What is needed: Please retype the records below exactly, from the first line down to and including the line with "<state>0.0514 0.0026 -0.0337".

_ _ _ _ _ _ _

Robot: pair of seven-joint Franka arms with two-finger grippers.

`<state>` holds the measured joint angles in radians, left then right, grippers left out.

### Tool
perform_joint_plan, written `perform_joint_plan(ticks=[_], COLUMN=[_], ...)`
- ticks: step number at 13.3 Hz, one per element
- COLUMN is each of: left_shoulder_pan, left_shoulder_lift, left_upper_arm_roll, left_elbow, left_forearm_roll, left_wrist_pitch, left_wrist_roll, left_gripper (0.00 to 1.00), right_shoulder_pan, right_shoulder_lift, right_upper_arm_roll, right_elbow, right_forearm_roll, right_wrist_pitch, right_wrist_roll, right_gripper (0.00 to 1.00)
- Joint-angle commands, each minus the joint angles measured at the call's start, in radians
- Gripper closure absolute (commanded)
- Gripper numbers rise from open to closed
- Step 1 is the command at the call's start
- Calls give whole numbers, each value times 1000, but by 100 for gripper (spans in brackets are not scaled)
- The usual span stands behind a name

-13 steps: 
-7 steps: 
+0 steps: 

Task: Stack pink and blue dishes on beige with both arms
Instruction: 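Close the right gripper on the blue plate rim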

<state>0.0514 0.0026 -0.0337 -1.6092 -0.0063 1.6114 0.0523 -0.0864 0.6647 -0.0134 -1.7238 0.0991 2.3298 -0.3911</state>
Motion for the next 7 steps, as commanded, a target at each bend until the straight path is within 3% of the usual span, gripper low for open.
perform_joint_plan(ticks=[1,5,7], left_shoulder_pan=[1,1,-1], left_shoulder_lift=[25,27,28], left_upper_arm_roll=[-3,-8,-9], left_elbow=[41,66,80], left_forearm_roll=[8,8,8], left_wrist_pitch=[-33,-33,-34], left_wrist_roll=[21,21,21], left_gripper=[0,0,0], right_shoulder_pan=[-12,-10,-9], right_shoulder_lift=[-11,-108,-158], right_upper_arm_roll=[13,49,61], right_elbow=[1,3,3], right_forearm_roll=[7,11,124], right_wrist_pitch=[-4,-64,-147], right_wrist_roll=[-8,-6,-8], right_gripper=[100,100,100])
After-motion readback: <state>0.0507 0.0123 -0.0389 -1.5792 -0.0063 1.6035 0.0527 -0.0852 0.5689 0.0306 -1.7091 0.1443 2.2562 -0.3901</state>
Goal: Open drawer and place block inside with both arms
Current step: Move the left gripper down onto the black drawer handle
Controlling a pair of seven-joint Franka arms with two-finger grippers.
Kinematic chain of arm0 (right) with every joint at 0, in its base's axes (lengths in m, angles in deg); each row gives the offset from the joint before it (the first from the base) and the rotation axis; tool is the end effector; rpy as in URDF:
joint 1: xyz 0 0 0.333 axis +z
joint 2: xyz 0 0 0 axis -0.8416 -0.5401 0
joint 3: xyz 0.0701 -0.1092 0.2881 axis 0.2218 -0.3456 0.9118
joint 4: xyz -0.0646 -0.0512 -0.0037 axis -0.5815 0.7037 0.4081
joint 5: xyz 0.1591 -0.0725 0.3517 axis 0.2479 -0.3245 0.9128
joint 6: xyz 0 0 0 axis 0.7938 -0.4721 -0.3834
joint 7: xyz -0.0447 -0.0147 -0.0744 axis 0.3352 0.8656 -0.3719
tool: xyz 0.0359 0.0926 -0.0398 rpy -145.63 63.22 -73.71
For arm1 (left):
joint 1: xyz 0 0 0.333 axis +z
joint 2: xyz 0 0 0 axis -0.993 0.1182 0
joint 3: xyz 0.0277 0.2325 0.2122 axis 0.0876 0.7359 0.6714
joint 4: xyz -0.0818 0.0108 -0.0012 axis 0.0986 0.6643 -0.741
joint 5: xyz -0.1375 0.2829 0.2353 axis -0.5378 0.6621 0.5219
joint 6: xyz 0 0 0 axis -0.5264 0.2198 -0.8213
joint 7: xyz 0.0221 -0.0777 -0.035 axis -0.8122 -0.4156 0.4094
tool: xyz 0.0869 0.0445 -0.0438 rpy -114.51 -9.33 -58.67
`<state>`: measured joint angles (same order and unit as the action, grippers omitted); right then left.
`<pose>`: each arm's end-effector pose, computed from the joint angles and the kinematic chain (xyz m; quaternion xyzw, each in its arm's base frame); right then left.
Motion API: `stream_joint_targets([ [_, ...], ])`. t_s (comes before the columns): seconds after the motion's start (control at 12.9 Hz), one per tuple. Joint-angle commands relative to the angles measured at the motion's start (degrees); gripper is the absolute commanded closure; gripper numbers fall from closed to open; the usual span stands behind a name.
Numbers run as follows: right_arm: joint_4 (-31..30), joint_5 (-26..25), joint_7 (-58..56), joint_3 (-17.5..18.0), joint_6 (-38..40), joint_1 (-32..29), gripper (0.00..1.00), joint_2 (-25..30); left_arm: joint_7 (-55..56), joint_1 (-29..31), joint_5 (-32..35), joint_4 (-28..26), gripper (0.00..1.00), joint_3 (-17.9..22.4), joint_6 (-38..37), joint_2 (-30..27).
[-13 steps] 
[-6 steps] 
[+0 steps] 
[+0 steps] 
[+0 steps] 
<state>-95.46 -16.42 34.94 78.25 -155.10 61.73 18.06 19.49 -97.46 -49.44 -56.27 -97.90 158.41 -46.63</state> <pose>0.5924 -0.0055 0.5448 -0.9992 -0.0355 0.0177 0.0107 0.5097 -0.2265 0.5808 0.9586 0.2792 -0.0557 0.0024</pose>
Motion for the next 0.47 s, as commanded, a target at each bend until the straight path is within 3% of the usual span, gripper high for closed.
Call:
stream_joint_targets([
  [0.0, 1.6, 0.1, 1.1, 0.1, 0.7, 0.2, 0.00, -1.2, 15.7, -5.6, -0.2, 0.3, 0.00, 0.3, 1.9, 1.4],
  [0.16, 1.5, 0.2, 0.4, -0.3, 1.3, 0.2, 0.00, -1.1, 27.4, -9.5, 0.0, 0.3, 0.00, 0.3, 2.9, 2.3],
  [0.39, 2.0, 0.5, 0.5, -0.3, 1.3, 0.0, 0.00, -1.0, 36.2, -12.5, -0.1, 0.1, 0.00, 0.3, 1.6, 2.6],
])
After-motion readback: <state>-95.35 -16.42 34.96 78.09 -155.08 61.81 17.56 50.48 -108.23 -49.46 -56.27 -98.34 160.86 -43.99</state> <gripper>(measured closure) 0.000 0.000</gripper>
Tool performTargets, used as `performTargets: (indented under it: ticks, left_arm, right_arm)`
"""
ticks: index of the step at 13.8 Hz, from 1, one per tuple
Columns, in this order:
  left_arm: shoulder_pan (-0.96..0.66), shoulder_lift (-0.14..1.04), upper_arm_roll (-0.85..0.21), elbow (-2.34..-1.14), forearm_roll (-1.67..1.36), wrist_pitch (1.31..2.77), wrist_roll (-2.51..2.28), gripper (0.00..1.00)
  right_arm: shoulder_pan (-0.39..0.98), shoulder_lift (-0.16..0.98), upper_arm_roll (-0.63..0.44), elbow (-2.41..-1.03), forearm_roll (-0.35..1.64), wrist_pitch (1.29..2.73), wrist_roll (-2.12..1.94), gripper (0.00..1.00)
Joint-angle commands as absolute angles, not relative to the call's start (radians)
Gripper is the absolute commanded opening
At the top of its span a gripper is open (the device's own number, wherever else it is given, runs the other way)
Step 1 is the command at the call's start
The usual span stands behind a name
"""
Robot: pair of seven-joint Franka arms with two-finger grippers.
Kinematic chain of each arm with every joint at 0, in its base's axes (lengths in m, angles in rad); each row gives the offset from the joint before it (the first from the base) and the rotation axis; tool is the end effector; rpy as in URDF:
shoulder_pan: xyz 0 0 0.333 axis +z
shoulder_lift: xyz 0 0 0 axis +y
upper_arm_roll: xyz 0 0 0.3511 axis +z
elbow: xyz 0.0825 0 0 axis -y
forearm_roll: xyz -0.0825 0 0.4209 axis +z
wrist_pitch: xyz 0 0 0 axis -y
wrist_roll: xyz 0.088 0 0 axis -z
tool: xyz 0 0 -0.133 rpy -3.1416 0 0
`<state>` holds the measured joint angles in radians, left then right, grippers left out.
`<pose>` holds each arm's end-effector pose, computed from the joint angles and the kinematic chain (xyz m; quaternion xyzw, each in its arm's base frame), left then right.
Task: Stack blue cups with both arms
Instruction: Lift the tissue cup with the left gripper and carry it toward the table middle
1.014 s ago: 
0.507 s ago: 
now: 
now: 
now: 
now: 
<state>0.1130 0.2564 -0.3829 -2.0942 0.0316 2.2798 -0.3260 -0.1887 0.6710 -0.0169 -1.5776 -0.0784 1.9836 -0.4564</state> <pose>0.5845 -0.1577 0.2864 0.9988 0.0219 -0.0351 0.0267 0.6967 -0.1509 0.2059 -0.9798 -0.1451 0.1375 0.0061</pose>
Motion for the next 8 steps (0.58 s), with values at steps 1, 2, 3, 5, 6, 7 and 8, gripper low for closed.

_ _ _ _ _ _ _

Response to the task:
Robot: pair of seven-joint Franka arms with two-finger grippers.

`<state>` holds the measured joint angles in radians, left then right, grippers left out.

### Tool
perform_joint_plan, written `perform_joint_plan(ticks=[_], COLUMN=[_], ...)`
- ticks: step number at 13.3 Hz, one per element
- COLUMN is each of: left_shoulder_pan, left_shoulder_lift, left_upper_arm_roll, left_elbow, left_forearm_roll, left_wrist_pitch, left_wrist_roll, left_gripper (0.00 to 1.00), right_shoulder_pan, right_shoulder_lift, right_upper_arm_roll, right_elbow, right_forearm_roll, right_wrist_pitch, right_wrist_roll, right_gripper (0.00 to 1.00)
- Joint-angle commands, each minus the joint angles measured at the call's start, in radians
- Gripper closure absolute (commanded)
- Gripper numbers rise from open to closed
- Step 1 is the command at the call's start
- Calls give whole numbers, each value times 1000, but by 100 for gripper (spans in brackets are not scaled)
- The usual span stands behind a name

-13 steps: 
-7 steps: 
+0 steps: 

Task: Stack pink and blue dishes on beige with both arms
Instruction: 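Close the right gripper on the blue plate rim
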
<state>0.0514 0.0026 -0.0337 -1.6092 -0.0063 1.6114 0.0523 -0.0864 0.6647 -0.0134 -1.7238 0.0991 2.3298 -0.3911</state>

With this, the exercise is done.